Di dalam seni karawitan itu juga ada pembagian-pembagian wilayah kerja yakni dari yang memimpin lagu, yg memimpin irama ada, kemudian ada yang menjadi pelaksana irama, semuanya secara otomatis bekerja dengan kerjasama yang baik. Karakteristik para pengrawit itu sendiri biasanya agak berbeda dengan karakteristik pemain teater atau penari karena bagi pengrawit yg sudah menep (memiliki pengendapan rasa), mereka biasanya tidak bisa hidup sendiri (tidak bersikap individual).
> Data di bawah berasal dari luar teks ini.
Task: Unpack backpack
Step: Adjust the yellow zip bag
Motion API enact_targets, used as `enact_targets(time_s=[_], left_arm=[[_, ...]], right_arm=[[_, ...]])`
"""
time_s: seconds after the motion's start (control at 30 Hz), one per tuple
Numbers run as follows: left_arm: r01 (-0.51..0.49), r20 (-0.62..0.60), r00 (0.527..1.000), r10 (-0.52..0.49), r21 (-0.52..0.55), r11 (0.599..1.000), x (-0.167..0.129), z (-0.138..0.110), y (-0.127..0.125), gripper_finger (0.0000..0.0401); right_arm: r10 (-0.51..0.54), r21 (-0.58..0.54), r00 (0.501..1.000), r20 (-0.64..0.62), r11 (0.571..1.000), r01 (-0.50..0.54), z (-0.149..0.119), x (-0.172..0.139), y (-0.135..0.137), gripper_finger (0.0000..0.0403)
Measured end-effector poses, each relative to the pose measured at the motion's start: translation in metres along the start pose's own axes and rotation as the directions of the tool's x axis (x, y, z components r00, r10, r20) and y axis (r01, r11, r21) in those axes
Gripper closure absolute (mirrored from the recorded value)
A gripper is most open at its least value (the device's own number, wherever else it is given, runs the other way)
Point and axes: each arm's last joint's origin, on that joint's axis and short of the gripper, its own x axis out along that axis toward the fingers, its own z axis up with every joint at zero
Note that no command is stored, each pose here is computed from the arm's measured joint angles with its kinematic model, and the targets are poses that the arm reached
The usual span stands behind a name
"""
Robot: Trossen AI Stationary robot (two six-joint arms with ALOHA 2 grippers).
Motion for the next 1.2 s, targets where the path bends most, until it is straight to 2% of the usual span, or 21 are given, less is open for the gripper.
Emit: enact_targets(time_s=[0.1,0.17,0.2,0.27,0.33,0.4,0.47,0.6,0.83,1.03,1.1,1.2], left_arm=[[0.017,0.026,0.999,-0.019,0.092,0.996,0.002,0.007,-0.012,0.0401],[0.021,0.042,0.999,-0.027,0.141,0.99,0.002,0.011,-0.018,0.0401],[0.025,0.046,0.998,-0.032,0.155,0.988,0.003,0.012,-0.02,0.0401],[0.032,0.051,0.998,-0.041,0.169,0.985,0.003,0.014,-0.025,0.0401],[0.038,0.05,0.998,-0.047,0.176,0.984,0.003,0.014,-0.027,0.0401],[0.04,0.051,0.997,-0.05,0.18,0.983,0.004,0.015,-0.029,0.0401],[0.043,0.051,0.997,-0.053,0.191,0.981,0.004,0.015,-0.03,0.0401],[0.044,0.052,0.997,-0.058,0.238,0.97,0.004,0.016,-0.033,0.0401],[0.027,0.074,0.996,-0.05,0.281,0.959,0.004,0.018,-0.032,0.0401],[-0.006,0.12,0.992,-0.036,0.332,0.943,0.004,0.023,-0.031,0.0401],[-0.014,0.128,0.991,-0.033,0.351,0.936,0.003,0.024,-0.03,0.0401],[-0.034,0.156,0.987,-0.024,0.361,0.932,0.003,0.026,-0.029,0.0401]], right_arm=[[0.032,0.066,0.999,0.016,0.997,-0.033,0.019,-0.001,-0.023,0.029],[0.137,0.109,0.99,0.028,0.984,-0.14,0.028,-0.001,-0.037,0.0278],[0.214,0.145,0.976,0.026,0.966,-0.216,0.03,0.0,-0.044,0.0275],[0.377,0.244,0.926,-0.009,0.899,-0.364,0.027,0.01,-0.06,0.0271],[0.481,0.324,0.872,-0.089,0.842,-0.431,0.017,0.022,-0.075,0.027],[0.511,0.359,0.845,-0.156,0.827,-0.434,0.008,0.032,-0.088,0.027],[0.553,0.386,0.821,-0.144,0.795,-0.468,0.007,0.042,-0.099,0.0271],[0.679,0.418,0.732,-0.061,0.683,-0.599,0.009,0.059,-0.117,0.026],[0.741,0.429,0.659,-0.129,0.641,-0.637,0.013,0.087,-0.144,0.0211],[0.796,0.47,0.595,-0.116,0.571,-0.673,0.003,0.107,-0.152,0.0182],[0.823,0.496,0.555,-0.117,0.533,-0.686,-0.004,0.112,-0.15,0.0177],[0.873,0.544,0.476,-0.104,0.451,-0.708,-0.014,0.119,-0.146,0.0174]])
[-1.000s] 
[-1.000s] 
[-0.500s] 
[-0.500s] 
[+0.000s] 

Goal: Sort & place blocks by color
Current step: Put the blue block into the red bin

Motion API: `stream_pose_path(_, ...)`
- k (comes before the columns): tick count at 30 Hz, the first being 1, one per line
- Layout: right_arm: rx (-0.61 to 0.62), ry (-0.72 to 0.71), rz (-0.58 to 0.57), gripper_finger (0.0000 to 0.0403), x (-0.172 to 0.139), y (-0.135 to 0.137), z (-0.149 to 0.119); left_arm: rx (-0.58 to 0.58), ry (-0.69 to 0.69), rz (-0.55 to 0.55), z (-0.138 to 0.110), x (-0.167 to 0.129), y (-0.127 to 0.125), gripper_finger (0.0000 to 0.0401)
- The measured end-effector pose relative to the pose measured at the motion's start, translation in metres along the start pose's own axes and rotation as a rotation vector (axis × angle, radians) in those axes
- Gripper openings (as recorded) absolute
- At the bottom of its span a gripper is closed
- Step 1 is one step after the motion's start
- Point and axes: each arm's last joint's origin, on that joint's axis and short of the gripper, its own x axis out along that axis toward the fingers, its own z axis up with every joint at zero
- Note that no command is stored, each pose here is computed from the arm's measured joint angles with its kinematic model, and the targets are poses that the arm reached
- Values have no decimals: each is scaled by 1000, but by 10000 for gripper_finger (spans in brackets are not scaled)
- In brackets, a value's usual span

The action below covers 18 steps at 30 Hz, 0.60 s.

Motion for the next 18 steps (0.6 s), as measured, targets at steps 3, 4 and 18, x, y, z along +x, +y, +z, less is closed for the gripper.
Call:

Karawitan dan Latihan Kepemimpinan

Pemimpin bunyi di dalam seni karawitan dipegang oleh seorang pengendang. Sebagai seorang pemimpin bunyi, ia harus menyadari perannya sebagai pemimpin yaitu memahami pemegang bunyi yang lain, tidak diktator dalam artian tidak bisa seenaknya membuat tempo cepat atau lambat sesuai kehendaknya seperti posisi konduktor dalam orkestra. Demikian pula untuk pemangku lagu atau pendukung irama seperti saron, demung dan instrument-instrumen lain yang sifatnya mendukung maksud dari pimpinan bunyi itu juga harus bisa menyesuaikan dengan instruksi dari yang disampaikan oleh pengendang dan tidak bisa seenaknya berdiri sendiri. Dengan demikian seni karawitan dapat melatih seorang untuk tidak sombong, melatih kesabaran, dan menumbuhkan sikap kearifan bahwa setiap peran sekecil apapun dalam karawitan membutuhkan kerjasama tiap-tiap pengrawit untuk mengimplementasikan perannya dengan baik supaya suara yang dihasilkan dapat berbunyi dengan rapih. Uniknya dalam seni karawitan, tidak ada konduktornya yang memimpin sehingga keharmonisan dilandaskan pada kesadaran tiap pemain akan peran masing-masing sehingga tiap pengrawit melatih memimpin diri sendiri, memimpin orang lain (pengendang) dan dipimpin (pendukung irama).